Sergio Ramírez
Albos gatos mansos, entonces, de pelambre esponjosa, que se lamen con fruición encantadora los bigotes, y que parecen incapaces de quebrar un plato, menos aún el plato donde toman la leche. ¿Será el gato heraldo de la muerte, del que hemos leído, uno de estos gatos sanos y barrigones?

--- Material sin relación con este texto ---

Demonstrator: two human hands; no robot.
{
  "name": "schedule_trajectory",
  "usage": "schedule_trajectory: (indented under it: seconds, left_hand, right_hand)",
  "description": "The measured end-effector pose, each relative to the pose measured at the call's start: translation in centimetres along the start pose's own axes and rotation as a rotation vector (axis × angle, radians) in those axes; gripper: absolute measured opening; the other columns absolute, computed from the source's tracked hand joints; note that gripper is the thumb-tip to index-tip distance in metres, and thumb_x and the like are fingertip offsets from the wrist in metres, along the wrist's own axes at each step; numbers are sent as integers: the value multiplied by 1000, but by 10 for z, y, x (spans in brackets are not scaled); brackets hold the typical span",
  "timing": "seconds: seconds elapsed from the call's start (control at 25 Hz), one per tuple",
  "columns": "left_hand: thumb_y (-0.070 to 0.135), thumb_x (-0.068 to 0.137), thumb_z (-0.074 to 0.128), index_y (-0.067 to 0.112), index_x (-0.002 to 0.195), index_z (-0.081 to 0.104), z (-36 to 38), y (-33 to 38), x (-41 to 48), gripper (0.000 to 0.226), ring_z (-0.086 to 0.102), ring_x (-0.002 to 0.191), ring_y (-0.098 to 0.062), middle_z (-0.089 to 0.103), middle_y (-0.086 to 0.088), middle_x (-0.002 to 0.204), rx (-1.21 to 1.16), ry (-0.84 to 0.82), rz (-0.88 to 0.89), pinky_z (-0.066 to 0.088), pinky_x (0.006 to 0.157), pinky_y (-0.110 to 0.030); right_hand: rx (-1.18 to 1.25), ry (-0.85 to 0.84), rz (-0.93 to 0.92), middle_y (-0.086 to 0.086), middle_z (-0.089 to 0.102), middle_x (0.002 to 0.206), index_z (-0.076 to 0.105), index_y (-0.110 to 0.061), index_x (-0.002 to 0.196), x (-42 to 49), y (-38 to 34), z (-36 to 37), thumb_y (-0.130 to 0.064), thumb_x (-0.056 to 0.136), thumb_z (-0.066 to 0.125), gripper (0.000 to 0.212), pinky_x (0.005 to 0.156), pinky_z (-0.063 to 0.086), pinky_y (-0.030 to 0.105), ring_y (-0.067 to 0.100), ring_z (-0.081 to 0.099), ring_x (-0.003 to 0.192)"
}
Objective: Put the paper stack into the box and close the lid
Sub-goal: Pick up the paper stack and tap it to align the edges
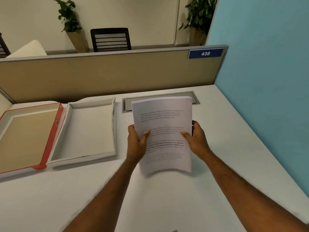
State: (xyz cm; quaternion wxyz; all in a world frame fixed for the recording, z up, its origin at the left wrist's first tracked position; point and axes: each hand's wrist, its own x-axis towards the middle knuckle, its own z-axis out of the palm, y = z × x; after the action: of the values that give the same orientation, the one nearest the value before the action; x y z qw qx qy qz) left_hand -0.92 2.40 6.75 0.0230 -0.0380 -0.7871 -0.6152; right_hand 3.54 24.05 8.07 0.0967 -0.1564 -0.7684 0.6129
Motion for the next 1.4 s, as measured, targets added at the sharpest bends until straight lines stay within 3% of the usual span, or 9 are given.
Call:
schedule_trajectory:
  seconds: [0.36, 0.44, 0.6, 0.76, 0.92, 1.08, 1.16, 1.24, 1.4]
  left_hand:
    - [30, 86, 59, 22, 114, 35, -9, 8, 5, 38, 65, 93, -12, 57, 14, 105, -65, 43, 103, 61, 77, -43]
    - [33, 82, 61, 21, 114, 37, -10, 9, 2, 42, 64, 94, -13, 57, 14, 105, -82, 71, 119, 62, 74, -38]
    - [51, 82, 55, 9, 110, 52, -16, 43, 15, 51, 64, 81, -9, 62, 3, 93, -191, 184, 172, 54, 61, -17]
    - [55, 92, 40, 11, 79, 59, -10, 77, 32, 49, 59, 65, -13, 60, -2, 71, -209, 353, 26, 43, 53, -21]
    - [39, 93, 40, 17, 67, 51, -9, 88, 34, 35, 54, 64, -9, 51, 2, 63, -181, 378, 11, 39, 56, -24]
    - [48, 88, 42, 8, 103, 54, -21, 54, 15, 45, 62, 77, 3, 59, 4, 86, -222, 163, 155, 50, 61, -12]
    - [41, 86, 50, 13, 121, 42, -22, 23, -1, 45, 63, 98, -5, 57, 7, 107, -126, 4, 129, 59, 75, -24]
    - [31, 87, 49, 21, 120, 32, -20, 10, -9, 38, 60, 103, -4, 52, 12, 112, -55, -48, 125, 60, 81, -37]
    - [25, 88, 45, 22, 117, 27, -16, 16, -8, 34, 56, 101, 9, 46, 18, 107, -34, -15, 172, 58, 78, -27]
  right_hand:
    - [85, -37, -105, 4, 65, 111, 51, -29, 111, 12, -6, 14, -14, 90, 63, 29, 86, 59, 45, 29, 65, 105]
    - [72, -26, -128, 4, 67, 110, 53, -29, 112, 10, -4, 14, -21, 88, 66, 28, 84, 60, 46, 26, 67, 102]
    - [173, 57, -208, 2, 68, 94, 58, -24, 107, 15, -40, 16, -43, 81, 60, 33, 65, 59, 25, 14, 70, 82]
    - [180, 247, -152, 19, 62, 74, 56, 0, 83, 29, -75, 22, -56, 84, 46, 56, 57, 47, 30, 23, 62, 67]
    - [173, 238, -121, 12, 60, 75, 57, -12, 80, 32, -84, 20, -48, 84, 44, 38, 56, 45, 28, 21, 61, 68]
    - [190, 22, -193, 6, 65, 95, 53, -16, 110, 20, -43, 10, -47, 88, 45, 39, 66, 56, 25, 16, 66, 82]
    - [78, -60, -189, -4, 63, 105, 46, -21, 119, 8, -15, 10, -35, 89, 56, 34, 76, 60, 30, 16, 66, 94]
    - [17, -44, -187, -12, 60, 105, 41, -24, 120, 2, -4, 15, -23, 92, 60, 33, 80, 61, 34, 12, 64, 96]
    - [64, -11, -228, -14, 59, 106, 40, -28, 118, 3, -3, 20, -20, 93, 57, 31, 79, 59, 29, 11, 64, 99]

Las crónicas no describen al gato anunciador de la muerte del asilo de ancianos de Providence, pero tampoco hablan de ningún gato malvado y fiero, de esos de uñas afiladas, como el que cortó la yugular de un zarpazo al Obispo de León de Nicaragua, Fray Antonio de la Huerta, en venganza por haberlo dejado encerrado en una alacena. El Obispo había castigado al gato, y cuando arrepentido fue a librarlo de su prisión, le saltó al pescuezo, horrendo crimen que pasó a la posteridad porque en la sala capitular del Patio del Príncipe, en la culata de la catedral, el retrato al óleo del obispo muestra también al gato, sentado mansamente a su lado. Pocos retratos como ése, donde el asesino posa al lado de su víctima.
Gatos, cualquiera que sea su color, catadura o pelambre, en los que al fin y al cabo nunca se puede confiar, pues por muy sociables e inocentes que parezcan, son capaces, ya se ve, de aparecerse de pronto como mensajeros oficiosos de la vieja parca.